Riding with the angels

Published on August 24, 2014
Motorcycles depart the Salvation Army Church in Summerside on Sunday before driving 100 kilometers across the county as part of the Yvette Arsenault and Paul MacLean Memorial Ride. Brett Poirier / Journal Pioneer
Brett Poirier photo.

SUMMERSIDE - More than 150 riders took part in the fourth annual Yvette Arsenault and Paul MacLean Memorial Ride in Summerside on Sunday.

The ride stretched 100 kilometers across Prince County and saw 116 motorcycles fill the roadways over a three-hour journey.

The event is in honour of Arsenault and MacLean, two avid motorcyclists’ who both died in separate crashes.

Marked on her calendar each year, Karyn MacLean never misses this event.

“It’s been four years since I’ve lost my husband,” said MacLean. “This ride never will get easy but it’s something I want to do.”

MacLean speaks highly of her late husband, saying he was a bubbly man who was always smiling.

“He loved his fellow riders. They made him happy and he was always so friendly with them and everyone else.”

Married in 1995, the couple were just months short of celebrating their 15-year anniversary before the fatal accident.

On a warm April day in 2010 the pair were returning to their home in St. Ann’s from Charlottetown when they were struck by a van on their bike.

The van was waiting to turn left at a green light, but what the young driving didn’t do was allow the motorcycle coming from the other direction to drive straight through.

“He turned left and we collided right there. My husband died instantly.”

Karyn broke her pelvis, arm, leg, shoulder, ribs, and two hips in the accident. Fighting for life was much harder without her partner by her side.

At Sunday’s event, Melanie MacKay was near the front of the pack. Selected as one of the navigators to lead the group, it’s a responsibility MacKay has never taken on before.

“I’m not very trained in this,” laughed MacKay. “My husband is at the back keeping an eye on everything so he’ll help guide me through this hopefully.”

MacKay, like many other riders, said the memorial ride is great for awareness.

For project organizer Roger Cassie awareness is the goal.

He lost his cousin, Arsenault, four years ago after a motorcycle crash in Bedeque.

“She was like a sister to me. After her accident we created this event.”

While bikers understand the potential risks of suiting up and going for a drive, Cassie said Sunday’s event was to educate and to reflect on those lost.

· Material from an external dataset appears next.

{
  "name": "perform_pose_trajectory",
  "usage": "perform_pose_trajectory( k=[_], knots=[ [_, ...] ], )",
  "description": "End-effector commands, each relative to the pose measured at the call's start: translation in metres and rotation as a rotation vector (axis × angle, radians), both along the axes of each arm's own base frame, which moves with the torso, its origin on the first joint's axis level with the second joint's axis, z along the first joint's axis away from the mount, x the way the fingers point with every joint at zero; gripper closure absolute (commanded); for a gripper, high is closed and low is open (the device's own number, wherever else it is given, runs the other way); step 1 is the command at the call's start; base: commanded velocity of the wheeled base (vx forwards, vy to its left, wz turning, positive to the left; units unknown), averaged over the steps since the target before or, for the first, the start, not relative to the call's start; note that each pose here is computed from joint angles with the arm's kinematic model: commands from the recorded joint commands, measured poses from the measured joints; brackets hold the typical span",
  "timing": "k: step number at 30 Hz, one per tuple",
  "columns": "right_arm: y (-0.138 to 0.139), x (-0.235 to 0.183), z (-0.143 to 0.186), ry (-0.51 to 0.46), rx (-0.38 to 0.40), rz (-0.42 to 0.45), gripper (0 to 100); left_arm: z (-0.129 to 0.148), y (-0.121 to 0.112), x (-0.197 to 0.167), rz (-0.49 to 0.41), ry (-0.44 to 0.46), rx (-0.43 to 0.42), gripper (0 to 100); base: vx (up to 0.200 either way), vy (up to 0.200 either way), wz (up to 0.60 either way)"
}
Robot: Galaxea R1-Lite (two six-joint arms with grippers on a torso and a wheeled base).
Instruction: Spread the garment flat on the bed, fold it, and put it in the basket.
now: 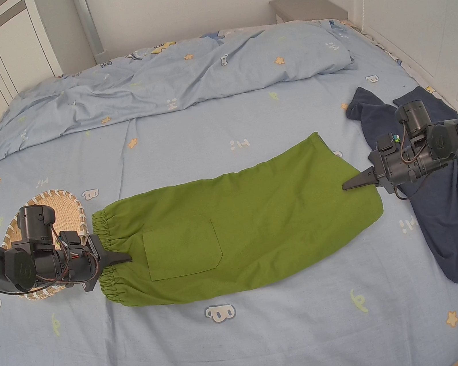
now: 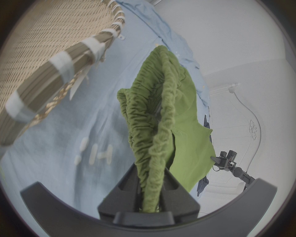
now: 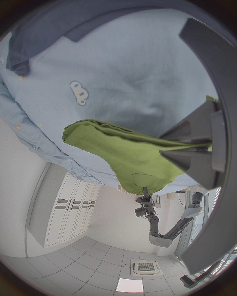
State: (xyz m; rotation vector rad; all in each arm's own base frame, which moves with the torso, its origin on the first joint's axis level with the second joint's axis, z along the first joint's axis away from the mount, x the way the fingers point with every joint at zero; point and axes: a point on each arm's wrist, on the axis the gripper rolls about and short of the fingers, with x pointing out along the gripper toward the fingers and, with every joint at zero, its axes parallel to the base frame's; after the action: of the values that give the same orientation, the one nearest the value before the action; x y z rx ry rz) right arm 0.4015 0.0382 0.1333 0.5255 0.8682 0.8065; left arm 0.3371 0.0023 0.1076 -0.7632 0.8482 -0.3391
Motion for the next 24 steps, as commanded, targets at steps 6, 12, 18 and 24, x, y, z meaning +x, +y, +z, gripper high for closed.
perform_pose_trajectory(
  k=[6, 12, 18, 24],
  knots=[
    [-0.007, -0.069, 0.044, 0.010, -0.008, -0.010, 100, 0.034, 0.009, -0.030, 0.004, 0.011, 0.030, 100, 0.000, 0.000, 0.00],
    [-0.007, -0.111, 0.039, 0.059, -0.011, -0.005, 100, 0.029, 0.011, -0.065, -0.019, 0.084, 0.061, 100, 0.000, 0.000, 0.00],
    [-0.005, -0.156, 0.012, 0.142, -0.034, 0.039, 100, 0.004, 0.004, -0.111, -0.078, 0.163, 0.090, 100, 0.000, 0.000, 0.00],
    [0.002, -0.191, -0.022, 0.204, -0.044, 0.085, 100, -0.026, 0.002, -0.148, -0.145, 0.246, 0.125, 100, 0.000, 0.000, 0.00]
  ],
)
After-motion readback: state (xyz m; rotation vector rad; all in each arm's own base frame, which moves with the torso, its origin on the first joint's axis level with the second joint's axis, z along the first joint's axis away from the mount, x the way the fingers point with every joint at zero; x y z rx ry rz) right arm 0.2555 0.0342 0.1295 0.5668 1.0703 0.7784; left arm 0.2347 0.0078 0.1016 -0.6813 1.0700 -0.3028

“We want people in cars to be more alert of the motorcycles on the roadways.”

The event raised $3,235, which will be donated to the Salvation Army Food Bank.

After four months in hospital, MacLean was determined to get back on a bike.

“I wanted to ride again because I know that’s what Paul would have wanted me to do.”

A year after the accident she was a passenger again, riding with other bikers across the Island.

“I was never scared to get back up and try again.”

The memorial ride may never get easy for her, but not being alone makes it better, she said.

“I know he’s up there smiling down on me.”